Use code like this (C):

double x, y;
/ ... y gets a double value somewhere ... /
x = (double)(float)y;

After that, x (double) will have a value resulted from rounding of y as single precision float.

Answer 3

You can get most of the effect of rounding to single precision using:

y = x + x * 0x1p29 - x * 0x1p29;

In most cases, this produces the same result in y as if x had been rounded to float (32-bit binary IEEE 754) and then converted back to double (64-bit). It works by adding a value (x * 0x1p29) that “pushes” some bits of x out of the significand, causing rounding at bit 23, and then subtracting the value that was added. (0x1p29 is hexadecimal floating-point for 2²⁹, 536870912.)

In rare cases, it produces a slightly different result. If you merely want to reduce noise in a model, these rare cases might be negligible. If you want to eliminate them, then, instead of adding and subtracting 2²⁹x, you could find the largest power of 2 not greater than x and add and subtract 2²⁹ times that instead of 2²⁹x. (To find the power of 2, you can take the base-two logarithm and take the floor of that. However, there are still rounding issues that might require compensation. Additionally, if the input might be zero or negative, you must avoid the error that occurs when taking its logarithm.)

Additionally, this does not reproduce the behavior for numbers that are subnormal in single-precision or that overflow in single-precision.

Finally, there are rare cases where computing a double-precision result and then rounding to single precision produces a result slightly different from computing a single-precision result originally, and no method of rounding the double-precision result will fix this.

Answer 4

You want to use the library functions frexp and ldexp, which are standard C99 functions, and are available in Lua.

frexp takes a floating point number and separates the mantissa from the exponent. The resulting mantissa is either 0 or in one of the ranges [0.5, 1.0) or (-1.0, 0.5]. You can then remove any extra bits in the obvious way (floor(mantissa * 2^k)/2^k for non-negative values, for example). (Edited to add:) It would be better to subtract k from the exponent in the call to ldexp than to do the divide as shown, because I'm pretty sure that Lua doesn't guarantee that 2^k is precise.

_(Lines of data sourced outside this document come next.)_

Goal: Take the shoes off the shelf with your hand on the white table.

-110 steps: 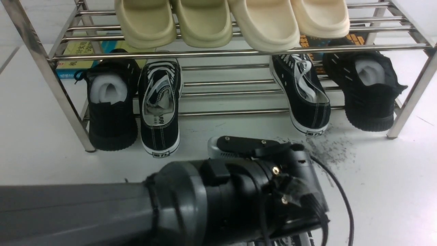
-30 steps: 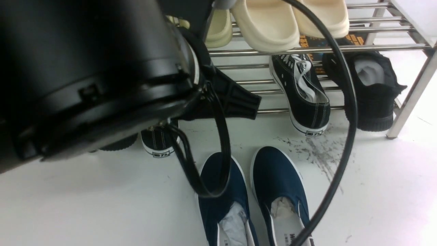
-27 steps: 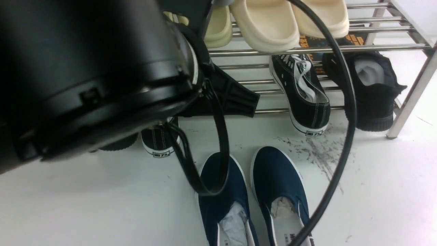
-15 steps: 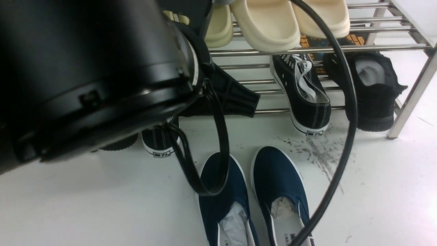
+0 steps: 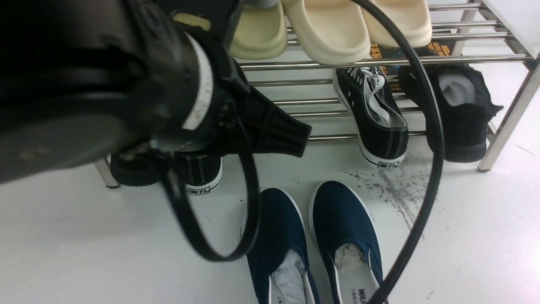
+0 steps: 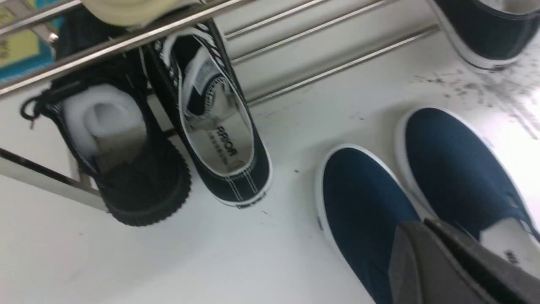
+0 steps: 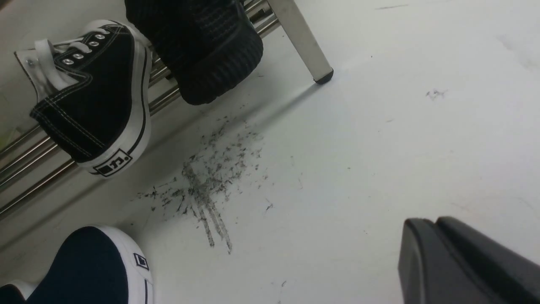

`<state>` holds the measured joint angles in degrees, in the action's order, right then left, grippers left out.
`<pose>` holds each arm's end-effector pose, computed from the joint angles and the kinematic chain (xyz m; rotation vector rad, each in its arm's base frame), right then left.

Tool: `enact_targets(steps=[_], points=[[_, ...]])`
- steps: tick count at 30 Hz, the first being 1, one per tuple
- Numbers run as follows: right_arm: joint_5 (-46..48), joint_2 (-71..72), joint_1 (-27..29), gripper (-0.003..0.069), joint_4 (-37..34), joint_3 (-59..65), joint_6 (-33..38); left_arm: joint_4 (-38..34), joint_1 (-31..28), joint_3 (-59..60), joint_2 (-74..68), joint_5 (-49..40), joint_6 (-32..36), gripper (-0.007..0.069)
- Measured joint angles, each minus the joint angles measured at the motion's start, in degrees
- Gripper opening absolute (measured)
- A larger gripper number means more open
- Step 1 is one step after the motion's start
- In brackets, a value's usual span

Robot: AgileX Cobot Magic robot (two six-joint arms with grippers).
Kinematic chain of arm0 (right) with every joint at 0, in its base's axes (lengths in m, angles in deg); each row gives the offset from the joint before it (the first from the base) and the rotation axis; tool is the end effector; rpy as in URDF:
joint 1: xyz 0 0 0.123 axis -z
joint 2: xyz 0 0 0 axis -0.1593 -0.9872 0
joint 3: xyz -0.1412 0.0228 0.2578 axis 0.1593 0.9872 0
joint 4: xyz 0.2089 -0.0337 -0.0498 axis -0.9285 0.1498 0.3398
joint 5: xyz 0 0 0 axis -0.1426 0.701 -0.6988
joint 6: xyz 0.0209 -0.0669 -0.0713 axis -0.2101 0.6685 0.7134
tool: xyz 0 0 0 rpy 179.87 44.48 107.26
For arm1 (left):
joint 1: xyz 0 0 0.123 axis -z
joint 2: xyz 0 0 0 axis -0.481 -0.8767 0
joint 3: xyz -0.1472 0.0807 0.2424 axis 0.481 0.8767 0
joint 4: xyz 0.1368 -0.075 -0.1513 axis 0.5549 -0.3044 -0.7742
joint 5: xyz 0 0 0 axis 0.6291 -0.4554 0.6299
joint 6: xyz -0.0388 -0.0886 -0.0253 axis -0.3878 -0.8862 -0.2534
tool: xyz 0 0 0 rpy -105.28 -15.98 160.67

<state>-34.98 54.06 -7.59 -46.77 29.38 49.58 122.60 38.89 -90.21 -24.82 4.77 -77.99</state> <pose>0.0156 -0.0013 0.1711 0.6039 1.7999 0.3936 0.1310 -0.1652 0.4288 0.4732 2.2110 -0.1229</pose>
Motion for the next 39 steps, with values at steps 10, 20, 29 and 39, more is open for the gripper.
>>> enact_targets(steps=[10,20,29,39], points=[[0.5,0.0,0.0,0.0060,0.5,-0.1,8.0,-1.6,0.0,-0.2,7.8,0.0,1.3,0.0014],[0.7,0.0,0.0,0.0071,-4.4,-0.1,44.3,-1.7,0.0,0.0,7.9,0.0,1.3,0.0015],[0.6,0.0,0.0,0.0083,-8.7,-0.1,49.0,-1.7,0.0,5.1,7.9,0.0,0.4,0.0017],[0.5,0.0,0.0,0.0092,-14.5,-0.1,49.1,-1.7,0.0,5.4,7.9,0.0,0.2,0.0017]])
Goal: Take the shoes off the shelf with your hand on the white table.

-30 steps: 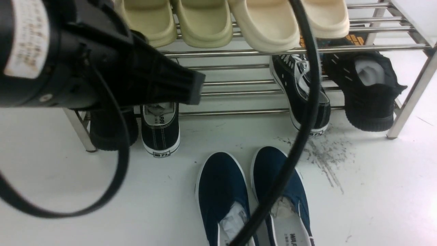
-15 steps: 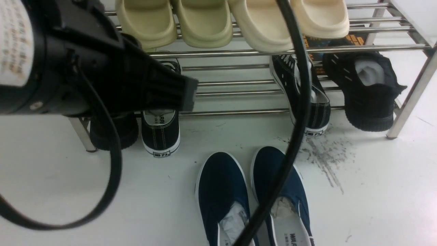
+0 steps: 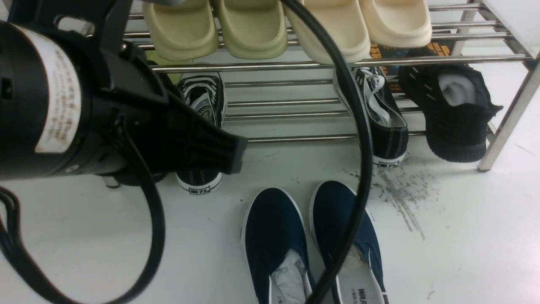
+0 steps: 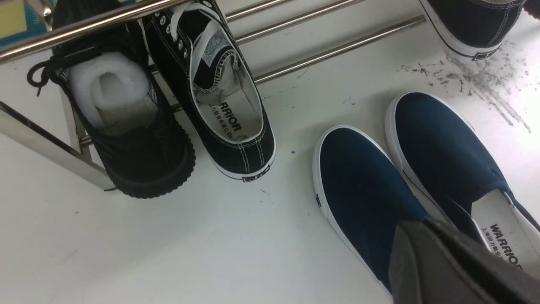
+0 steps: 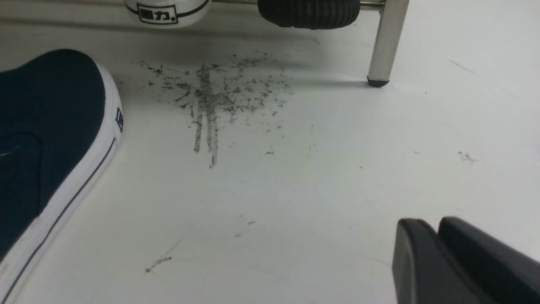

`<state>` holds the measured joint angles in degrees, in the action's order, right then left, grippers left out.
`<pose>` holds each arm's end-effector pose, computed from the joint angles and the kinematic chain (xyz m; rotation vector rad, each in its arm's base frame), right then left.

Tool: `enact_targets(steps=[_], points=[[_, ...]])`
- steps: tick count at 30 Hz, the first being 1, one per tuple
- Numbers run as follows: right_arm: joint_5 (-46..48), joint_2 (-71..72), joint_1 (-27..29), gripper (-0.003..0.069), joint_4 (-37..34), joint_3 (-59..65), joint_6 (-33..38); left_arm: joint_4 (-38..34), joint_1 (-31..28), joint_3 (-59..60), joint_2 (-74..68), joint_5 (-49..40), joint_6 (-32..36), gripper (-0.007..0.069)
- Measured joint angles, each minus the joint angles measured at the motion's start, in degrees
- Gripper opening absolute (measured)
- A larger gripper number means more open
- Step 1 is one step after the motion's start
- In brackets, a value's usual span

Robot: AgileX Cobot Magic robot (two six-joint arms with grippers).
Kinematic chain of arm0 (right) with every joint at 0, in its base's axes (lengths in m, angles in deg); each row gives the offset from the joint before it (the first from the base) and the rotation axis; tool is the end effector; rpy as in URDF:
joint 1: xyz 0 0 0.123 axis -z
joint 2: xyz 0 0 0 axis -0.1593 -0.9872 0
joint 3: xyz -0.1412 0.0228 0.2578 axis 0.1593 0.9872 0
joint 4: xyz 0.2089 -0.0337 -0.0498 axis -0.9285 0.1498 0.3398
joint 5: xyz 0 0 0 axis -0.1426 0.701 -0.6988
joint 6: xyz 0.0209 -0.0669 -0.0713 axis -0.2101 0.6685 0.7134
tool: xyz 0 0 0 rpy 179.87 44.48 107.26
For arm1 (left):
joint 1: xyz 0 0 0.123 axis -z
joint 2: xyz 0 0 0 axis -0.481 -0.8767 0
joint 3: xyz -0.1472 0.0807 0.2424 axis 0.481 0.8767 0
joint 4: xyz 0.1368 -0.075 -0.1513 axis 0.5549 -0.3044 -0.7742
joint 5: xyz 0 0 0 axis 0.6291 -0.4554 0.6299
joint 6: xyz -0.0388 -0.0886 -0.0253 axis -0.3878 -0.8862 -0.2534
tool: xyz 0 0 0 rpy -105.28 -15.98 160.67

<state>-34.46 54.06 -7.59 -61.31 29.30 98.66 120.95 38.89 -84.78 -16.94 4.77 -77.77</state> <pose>0.0155 0.0086 0.1717 -0.0440 1.8761 0.0599 0.1139 -0.1293 0.4284 0.4587 2.2090 -0.1826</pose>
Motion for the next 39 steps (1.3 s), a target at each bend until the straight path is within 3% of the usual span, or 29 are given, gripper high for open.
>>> enact_targets(steps=[16,24,30,39], points=[[0.0,0.0,0.0,0.0113,0.1,0.0,0.0,0.1,0.0,0.0,0.0,0.0,0.0,0.0019],[0.1,0.0,-0.3,0.0122,8.3,0.0,0.0,0.3,0.0,0.0,0.0,0.0,-0.1,0.0019],[0.1,0.0,-6.1,0.0129,9.1,0.0,0.0,0.0,0.0,0.0,0.1,0.0,-3.2,0.0019],[0.1,0.0,-6.3,0.0139,9.1,0.0,0.0,-0.9,0.0,0.0,1.2,0.0,-4.3,0.0022]])
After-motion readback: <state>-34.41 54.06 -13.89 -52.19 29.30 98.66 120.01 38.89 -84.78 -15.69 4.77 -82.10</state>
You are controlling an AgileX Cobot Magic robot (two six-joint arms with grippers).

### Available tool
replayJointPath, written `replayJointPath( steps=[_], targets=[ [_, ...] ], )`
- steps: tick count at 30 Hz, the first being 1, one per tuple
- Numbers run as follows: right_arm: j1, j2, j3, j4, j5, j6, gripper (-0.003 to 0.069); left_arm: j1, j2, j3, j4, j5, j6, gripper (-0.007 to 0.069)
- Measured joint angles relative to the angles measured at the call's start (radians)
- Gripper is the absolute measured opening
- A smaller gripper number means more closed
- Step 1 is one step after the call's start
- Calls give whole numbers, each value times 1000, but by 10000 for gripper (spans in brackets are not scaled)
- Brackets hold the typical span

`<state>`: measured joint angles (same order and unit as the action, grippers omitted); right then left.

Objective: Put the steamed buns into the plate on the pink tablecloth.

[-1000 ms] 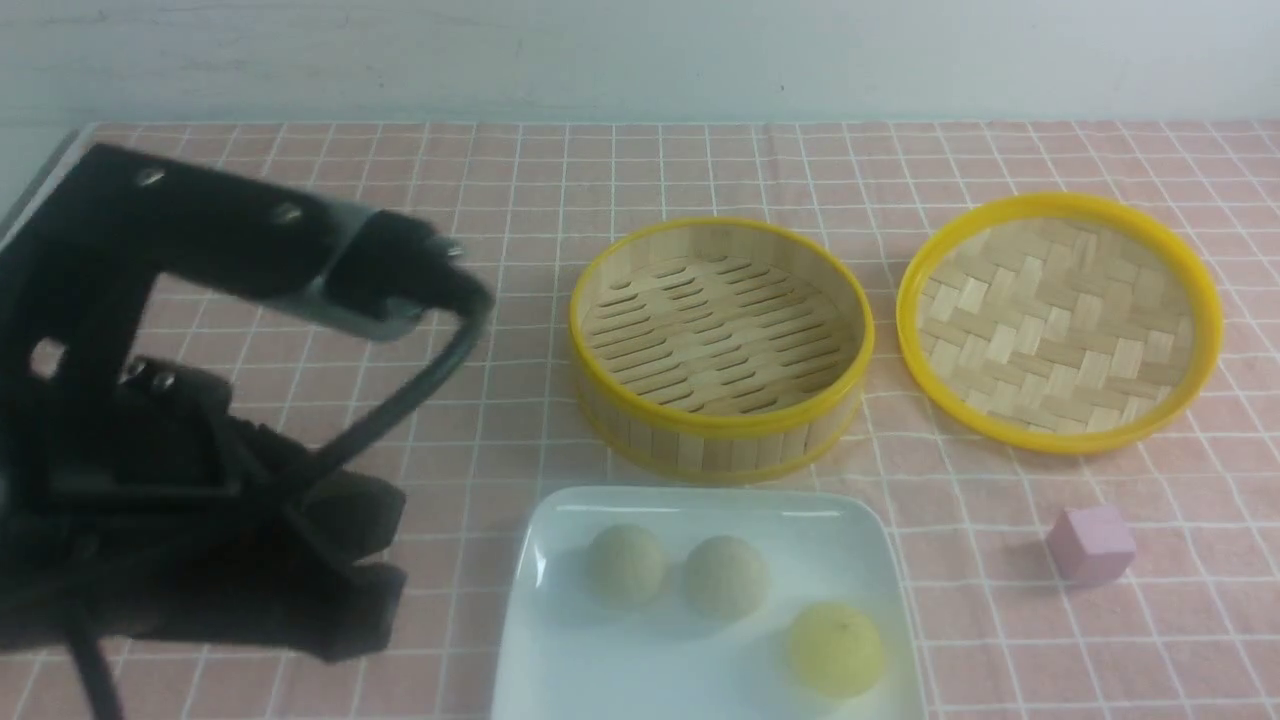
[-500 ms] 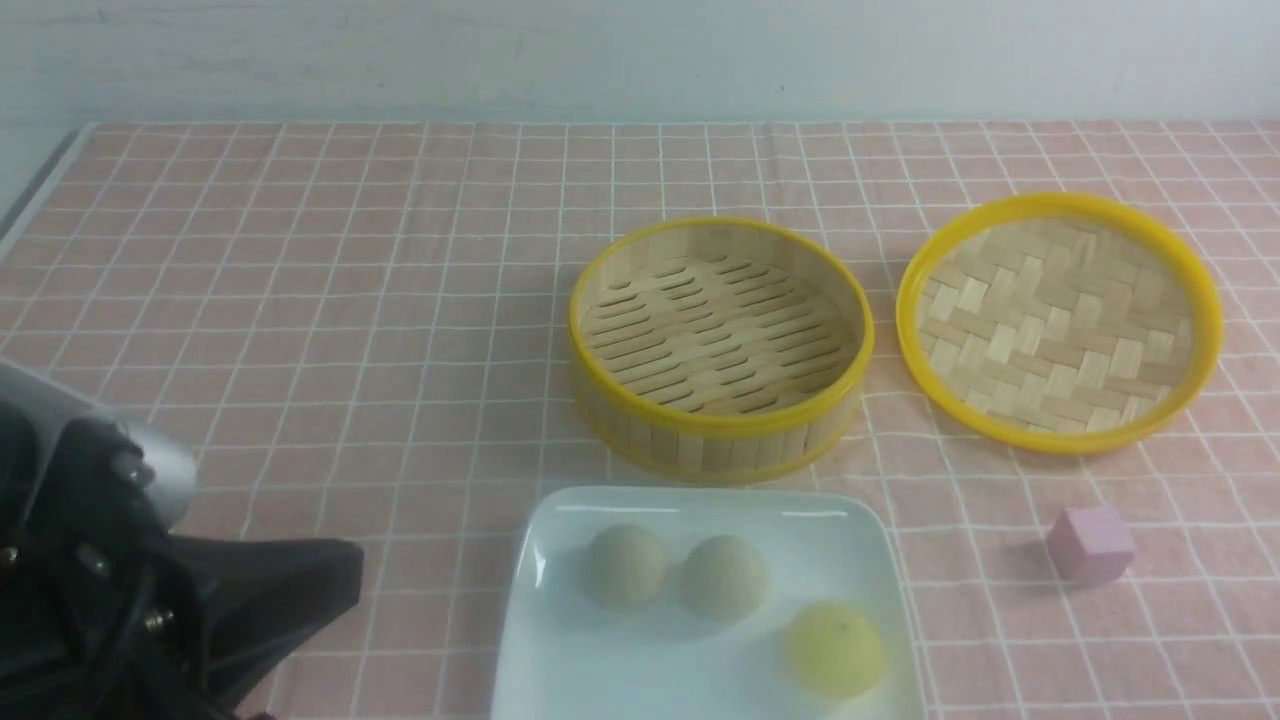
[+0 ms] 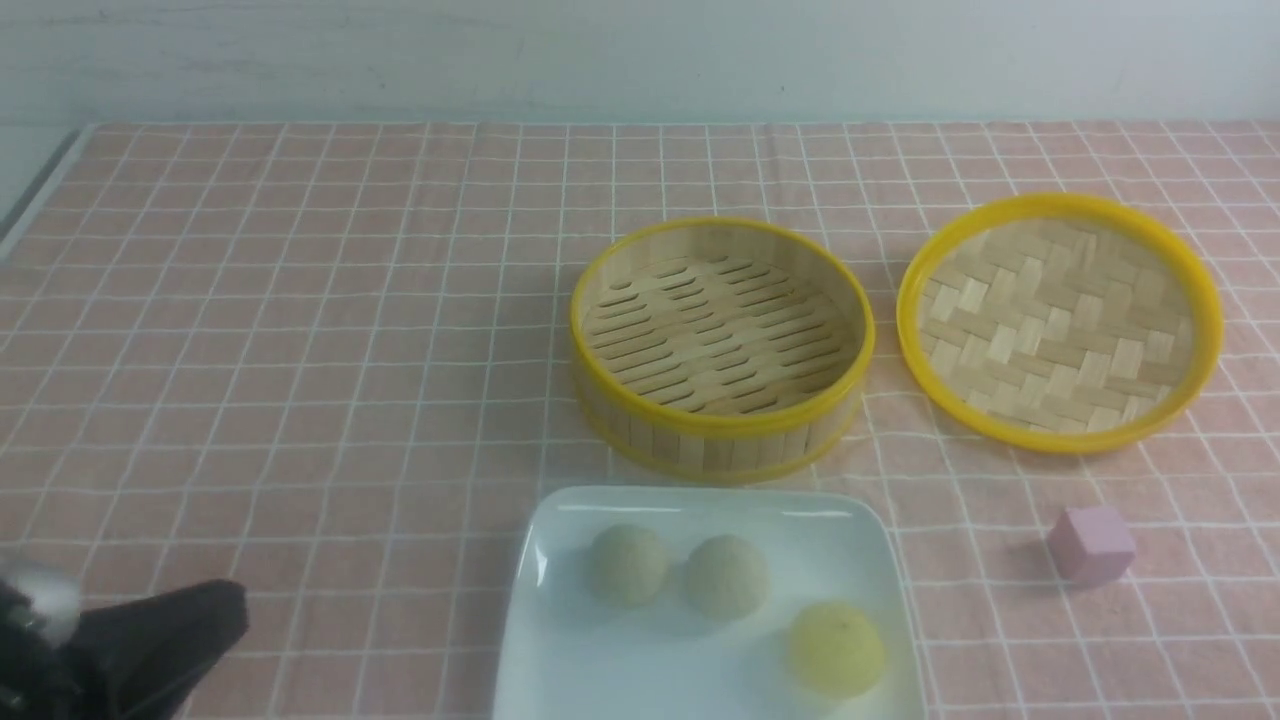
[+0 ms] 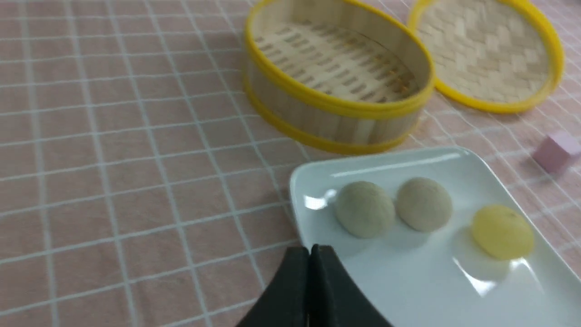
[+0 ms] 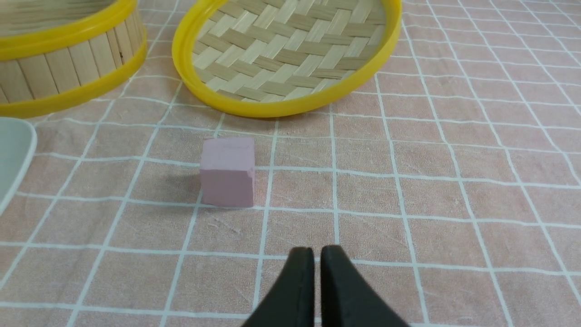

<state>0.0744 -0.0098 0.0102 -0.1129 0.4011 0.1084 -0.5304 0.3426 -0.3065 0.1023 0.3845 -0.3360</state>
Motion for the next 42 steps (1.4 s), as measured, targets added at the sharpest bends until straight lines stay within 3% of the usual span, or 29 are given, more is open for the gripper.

ldexp is the inverse of frexp; you can use that to put the truncated number back together again.

I have no idea how to do this in Excel. Check the manual :) (Edited to add:) I suppose you could get roughly the same effect by dividing the number by 2 to the power of the ceiling of the log 2 of the number, and then doing the binary round as indicated above, and then reversing the process to recreate the original exponent. But I suspect the results would occasionally run into peculiarities with Excel's peculiar ideas about arithmetic.